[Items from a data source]

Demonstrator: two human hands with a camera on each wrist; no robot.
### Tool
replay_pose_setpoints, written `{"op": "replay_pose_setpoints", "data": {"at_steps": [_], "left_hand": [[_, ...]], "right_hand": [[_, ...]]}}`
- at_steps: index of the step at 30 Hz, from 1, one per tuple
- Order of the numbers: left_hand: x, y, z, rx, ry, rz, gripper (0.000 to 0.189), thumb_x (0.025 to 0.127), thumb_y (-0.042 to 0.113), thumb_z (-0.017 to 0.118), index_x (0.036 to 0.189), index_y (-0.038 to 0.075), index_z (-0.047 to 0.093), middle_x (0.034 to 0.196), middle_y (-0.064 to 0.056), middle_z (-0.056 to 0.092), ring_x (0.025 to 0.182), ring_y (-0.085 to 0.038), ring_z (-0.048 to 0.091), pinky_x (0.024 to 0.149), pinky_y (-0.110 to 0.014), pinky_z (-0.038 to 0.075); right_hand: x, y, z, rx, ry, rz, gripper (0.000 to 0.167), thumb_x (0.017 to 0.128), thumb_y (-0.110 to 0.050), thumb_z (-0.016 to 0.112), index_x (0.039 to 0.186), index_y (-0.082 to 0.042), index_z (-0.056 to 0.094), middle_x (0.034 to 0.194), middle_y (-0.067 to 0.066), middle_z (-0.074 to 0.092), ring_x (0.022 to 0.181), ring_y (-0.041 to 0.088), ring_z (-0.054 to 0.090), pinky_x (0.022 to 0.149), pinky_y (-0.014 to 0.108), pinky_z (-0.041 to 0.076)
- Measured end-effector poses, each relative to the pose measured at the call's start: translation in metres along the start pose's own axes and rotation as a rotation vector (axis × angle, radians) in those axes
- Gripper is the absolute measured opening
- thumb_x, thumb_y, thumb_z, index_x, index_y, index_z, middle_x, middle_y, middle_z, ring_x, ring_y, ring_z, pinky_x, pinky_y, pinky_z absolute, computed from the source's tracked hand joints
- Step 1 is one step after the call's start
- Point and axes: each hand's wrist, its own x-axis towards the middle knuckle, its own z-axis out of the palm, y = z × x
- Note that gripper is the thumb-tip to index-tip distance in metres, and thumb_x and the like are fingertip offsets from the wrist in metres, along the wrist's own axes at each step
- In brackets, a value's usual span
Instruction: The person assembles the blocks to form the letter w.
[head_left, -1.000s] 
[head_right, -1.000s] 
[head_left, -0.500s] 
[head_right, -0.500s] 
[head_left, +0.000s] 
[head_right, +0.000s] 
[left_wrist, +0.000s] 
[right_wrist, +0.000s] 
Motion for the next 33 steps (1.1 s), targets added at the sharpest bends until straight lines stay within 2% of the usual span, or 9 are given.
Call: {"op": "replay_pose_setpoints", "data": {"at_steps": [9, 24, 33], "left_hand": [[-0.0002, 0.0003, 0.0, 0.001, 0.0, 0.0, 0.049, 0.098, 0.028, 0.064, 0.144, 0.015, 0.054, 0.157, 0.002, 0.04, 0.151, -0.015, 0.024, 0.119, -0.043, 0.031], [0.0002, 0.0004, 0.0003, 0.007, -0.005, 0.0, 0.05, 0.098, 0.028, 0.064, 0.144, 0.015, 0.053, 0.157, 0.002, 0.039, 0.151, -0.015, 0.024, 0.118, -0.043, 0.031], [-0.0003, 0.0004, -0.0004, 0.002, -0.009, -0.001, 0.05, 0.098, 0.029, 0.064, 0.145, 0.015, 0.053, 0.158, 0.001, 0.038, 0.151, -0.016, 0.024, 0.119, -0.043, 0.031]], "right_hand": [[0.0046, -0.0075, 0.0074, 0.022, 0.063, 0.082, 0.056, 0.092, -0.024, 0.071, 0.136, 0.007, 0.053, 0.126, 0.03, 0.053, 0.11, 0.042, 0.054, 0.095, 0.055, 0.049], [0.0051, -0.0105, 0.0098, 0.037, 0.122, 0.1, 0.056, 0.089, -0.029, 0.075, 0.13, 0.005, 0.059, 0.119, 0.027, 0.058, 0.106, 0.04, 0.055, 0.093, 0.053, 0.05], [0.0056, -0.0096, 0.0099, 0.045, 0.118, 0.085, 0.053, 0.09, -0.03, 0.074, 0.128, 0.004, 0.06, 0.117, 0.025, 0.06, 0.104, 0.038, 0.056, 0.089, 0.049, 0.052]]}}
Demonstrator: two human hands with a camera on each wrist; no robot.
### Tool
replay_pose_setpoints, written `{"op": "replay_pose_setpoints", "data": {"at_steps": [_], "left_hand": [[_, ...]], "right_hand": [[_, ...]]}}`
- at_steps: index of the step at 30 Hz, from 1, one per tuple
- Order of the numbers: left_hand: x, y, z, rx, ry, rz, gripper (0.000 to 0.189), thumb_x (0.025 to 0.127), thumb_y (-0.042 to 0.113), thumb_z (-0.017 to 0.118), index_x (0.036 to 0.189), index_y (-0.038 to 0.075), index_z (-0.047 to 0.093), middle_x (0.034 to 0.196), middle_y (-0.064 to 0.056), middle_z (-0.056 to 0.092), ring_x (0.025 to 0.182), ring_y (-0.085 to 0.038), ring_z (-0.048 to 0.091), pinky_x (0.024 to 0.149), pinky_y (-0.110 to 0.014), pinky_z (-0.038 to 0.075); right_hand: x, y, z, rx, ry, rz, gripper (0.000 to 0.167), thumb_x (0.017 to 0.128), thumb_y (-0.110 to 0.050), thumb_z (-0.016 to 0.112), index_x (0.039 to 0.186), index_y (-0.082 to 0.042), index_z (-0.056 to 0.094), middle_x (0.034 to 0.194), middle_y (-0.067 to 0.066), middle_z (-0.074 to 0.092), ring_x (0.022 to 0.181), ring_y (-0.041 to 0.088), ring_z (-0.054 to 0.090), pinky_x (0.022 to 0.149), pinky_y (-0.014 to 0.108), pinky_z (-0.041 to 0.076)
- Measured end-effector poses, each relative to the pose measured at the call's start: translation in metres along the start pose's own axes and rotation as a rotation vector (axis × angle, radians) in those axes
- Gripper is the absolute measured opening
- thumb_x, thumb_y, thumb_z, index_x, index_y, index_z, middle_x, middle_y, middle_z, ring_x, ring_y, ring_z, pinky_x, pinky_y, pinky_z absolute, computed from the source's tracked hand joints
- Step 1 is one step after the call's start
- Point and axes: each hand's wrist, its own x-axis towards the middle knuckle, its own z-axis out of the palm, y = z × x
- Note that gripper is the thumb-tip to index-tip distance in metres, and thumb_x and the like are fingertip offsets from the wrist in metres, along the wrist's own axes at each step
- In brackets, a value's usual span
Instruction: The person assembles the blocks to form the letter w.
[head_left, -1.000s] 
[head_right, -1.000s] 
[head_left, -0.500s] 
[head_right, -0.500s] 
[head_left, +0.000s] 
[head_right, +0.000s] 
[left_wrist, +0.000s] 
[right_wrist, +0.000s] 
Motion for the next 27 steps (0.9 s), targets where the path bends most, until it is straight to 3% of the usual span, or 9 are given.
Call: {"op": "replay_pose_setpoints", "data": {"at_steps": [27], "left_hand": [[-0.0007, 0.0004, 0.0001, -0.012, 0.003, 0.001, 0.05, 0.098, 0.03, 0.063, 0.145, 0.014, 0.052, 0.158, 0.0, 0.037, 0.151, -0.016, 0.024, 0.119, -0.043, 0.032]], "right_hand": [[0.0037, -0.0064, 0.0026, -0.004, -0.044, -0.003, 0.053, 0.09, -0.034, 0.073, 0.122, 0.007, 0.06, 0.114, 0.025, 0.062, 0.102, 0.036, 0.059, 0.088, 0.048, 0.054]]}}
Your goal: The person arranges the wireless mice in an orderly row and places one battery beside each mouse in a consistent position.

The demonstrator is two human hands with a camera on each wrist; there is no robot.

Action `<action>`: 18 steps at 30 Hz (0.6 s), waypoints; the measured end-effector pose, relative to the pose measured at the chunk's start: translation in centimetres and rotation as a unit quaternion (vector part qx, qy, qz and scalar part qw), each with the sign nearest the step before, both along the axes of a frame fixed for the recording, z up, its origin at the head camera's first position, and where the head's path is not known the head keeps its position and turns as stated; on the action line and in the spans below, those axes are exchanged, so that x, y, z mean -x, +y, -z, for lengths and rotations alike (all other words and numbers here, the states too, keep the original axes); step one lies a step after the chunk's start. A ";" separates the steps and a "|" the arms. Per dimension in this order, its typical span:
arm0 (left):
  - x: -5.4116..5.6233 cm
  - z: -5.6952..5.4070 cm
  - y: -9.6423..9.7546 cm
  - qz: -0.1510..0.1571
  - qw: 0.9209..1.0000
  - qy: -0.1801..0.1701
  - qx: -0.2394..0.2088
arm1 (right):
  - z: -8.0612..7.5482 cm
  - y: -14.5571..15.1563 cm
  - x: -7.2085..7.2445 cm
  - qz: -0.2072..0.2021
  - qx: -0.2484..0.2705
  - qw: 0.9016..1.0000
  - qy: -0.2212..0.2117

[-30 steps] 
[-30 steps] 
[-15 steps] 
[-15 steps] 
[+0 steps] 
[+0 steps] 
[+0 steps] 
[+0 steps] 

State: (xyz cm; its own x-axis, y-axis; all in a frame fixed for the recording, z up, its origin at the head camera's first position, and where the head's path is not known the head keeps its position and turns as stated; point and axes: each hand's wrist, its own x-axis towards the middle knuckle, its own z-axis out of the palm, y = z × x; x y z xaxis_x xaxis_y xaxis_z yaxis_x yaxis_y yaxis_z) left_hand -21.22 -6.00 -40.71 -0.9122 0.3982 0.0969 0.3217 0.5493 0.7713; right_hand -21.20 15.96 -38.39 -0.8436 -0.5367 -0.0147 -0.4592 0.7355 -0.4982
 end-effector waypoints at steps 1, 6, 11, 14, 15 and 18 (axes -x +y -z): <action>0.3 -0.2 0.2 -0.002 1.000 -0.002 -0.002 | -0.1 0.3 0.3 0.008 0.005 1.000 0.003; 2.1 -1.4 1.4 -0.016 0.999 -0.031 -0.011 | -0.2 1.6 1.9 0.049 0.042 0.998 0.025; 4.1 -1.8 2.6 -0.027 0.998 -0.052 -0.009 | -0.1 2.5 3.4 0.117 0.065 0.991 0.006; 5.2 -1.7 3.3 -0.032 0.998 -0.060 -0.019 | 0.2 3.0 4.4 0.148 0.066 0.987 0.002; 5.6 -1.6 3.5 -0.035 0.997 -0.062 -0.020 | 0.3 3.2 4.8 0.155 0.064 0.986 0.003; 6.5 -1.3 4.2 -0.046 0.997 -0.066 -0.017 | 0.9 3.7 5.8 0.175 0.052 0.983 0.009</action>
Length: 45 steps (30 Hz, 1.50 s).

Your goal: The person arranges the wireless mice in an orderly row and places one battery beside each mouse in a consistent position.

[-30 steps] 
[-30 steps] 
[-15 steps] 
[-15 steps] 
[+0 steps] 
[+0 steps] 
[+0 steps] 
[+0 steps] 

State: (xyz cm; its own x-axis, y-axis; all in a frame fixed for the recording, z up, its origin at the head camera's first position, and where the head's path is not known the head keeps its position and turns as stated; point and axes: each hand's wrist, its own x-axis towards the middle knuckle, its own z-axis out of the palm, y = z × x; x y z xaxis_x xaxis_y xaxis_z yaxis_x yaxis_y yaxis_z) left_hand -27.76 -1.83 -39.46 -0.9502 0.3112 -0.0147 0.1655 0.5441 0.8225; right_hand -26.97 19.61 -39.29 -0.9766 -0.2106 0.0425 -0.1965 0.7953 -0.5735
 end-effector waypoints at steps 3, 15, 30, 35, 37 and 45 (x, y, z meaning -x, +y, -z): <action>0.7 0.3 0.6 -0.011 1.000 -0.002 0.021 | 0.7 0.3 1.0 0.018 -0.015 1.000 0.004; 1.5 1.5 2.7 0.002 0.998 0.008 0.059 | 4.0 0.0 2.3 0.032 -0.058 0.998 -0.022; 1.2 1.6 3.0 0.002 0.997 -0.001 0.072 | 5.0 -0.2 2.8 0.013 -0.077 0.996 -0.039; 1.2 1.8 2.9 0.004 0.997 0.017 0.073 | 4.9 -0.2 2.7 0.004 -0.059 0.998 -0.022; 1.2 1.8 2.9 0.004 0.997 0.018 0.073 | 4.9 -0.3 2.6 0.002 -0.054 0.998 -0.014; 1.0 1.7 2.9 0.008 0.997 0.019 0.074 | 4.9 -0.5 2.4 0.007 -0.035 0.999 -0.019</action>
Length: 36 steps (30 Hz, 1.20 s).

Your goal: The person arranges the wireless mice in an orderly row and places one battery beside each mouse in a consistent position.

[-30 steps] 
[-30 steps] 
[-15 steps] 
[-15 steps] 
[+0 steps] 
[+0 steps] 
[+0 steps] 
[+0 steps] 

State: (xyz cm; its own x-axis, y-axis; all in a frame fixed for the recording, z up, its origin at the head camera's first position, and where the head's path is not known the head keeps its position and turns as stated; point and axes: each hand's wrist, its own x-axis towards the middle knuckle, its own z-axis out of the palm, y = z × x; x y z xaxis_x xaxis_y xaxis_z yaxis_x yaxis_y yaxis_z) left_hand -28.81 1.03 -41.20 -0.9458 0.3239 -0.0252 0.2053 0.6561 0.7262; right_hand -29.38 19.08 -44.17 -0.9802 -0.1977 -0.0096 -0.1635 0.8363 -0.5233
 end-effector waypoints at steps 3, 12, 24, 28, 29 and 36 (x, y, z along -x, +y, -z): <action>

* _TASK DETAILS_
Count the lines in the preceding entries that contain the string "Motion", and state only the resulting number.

* _RESULT FOR THIS EXERCISE_
2